Have you ever seen photos of retro movie sets where the cameras seem to be bedazzled with lenses? Of course you can only film via one lens at a time, but mounting multiple lenses on a turret as was done in those days has certain advantages –particularly when working with tiny M12 lenses, like our own [Jenny List] recently did with this three-lens, Pi-zero based camera.

Given that it’s [Jenny], the hardware is truly open source, with not just the Python code to drive the Pi but the OpenSCAD code used to generate the STLs for the turret and the camera body all available via GitHub under a generous CC-BY-SA-4.0 license. Even using a cheap sensor and lenses from AliExpress, [Jenny] gets good results, as you can see from the demo video embedded below. (Jump to 1:20 if you just want to see images from the camera.)
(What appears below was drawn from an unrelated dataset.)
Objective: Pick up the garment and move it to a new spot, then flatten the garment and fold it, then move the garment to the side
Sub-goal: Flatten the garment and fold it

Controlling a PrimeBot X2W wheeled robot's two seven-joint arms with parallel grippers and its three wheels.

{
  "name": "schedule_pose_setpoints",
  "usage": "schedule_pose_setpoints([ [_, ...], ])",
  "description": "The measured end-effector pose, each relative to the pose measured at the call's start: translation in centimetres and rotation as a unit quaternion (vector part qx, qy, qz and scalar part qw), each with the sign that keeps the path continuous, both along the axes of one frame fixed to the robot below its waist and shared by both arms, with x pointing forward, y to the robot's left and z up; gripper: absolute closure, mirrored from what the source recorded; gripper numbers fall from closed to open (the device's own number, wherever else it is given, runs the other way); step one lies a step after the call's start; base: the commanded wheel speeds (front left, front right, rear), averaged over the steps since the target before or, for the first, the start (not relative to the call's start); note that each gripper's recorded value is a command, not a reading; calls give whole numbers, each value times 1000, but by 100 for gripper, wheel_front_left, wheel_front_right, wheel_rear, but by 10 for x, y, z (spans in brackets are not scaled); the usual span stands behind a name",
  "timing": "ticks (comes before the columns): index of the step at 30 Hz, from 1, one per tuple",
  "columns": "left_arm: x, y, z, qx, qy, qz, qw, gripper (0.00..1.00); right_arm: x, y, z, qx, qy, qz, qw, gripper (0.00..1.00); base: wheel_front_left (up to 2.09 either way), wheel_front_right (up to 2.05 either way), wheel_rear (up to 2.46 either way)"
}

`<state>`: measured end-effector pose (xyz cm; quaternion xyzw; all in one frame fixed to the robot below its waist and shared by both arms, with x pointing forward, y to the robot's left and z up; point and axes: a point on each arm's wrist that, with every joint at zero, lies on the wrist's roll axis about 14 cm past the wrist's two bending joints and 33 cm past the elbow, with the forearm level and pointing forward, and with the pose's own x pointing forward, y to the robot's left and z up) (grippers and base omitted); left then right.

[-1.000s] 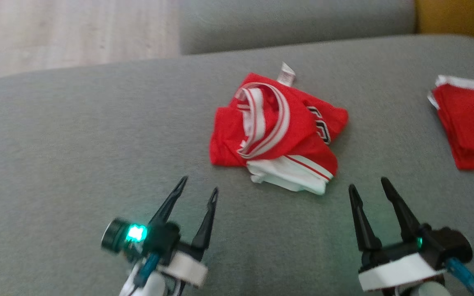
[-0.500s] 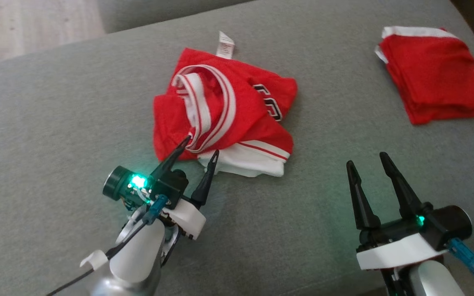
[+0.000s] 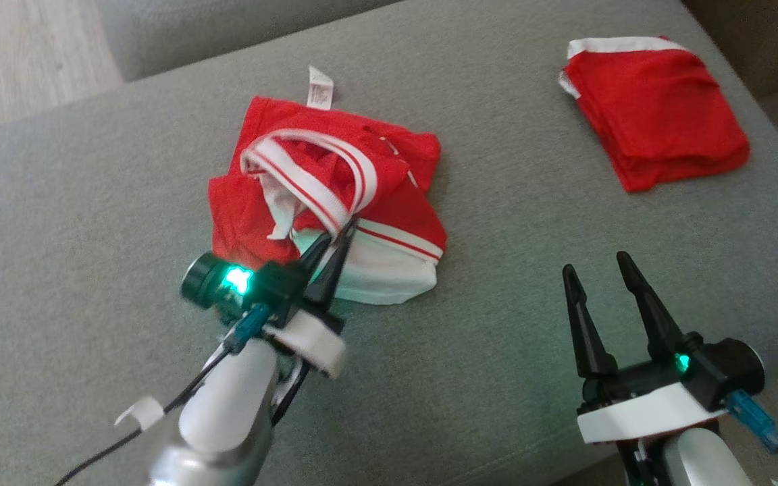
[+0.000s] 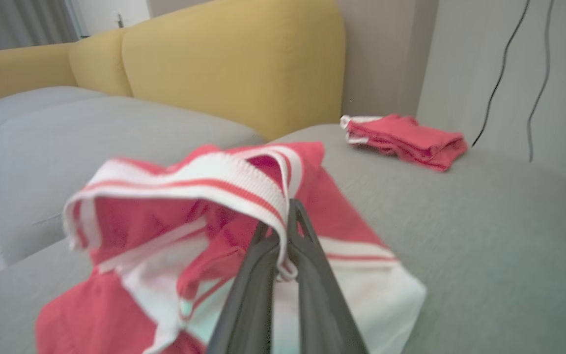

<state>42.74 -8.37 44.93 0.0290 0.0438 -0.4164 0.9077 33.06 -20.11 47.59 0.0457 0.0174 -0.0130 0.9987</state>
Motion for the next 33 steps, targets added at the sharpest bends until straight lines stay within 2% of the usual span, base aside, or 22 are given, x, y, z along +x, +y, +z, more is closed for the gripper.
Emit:
schedule_pose_setpoints([
  [5, -16, -49, 67, -83, -35, -69, 993, 100, -10, -6, 12, 0, -19, -14, 1000, 0, 0, 0, 0],
  [8, -32, -84, 122, -125, -76, -134, 980, 100, -17, -11, 19, 2, -32, -25, 999, 0, 0, 0, 0],
  [11, -27, -98, 188, -159, -129, -159, 966, 100, -26, -14, 24, 4, -42, -34, 999, 0, 0, 0, 0],
  [16, -9, -88, 309, -223, -222, -144, 938, 100, -39, -13, 26, 13, -48, -41, 998, 0, 0, 0, 0],
  [18, 0, -76, 341, -235, -249, -124, 931, 100, -39, -10, 27, 14, -51, -35, 998, 0, 0, 0, 0],
  [20, 14, -59, 352, -245, -252, -94, 931, 100, -37, -7, 27, 15, -52, -30, 998, 0, 0, 0, 0],
  [23, 44, -28, 318, -231, -212, -34, 949, 100, -31, -4, 29, 15, -55, -23, 998, 0, 0, 0, 0],
  [24, 62, -5, 263, -211, -155, 10, 965, 100, -26, 1, 28, 16, -53, -14, 998, 0, 0, 0, 0],
  [27, 67, 34, 154, -181, -34, 79, 980, 100, -18, 7, 24, 17, -46, -2, 999, 0, 0, 0, 0],
  [30, 46, 73, 55, -146, 77, 146, 975, 100, -9, 13, 18, 18, -36, 11, 999, 0, 0, 0, 0],
  [33, 20, 101, -6, -119, 144, 190, 964, 100, -1, 22, 10, 20, -23, 26, 999, 0, 0, 0, 0],
])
The lenses are mounted to a 3D printed ring with detents to lock each quickly in place, held in place by a self-tapping screw, proving we at Hackaday practice what we preach. (Or that [Jenny] does, at least when it comes to fasteners.) Swapping lenses becomes a moment’s twist, as opposed to fiddling with tiny lenses hoping you don’t drop one. We imagine the same convenience is what drove turret cameras to be used in the movie industry, once upon a time.

3 thoughts on “Pi-Powered Camera Turns Heads And Lenses In Equal Measure

  1. Turrets were once found even on some consumer movie cameras but were quickly obsoleted once zoom lenses were available.
    The idea came back with phone lenses, except that the turret is replace by multiple sensors.

    1. The latest Huawei phone has two tele lenses that share the same sensor, but nothing rotates on the outside though.
      I always thought it was a bit of a waste to have 3 or 4 sensors in a phone when the difference is just the focal length and I wonder if this will become a thing now.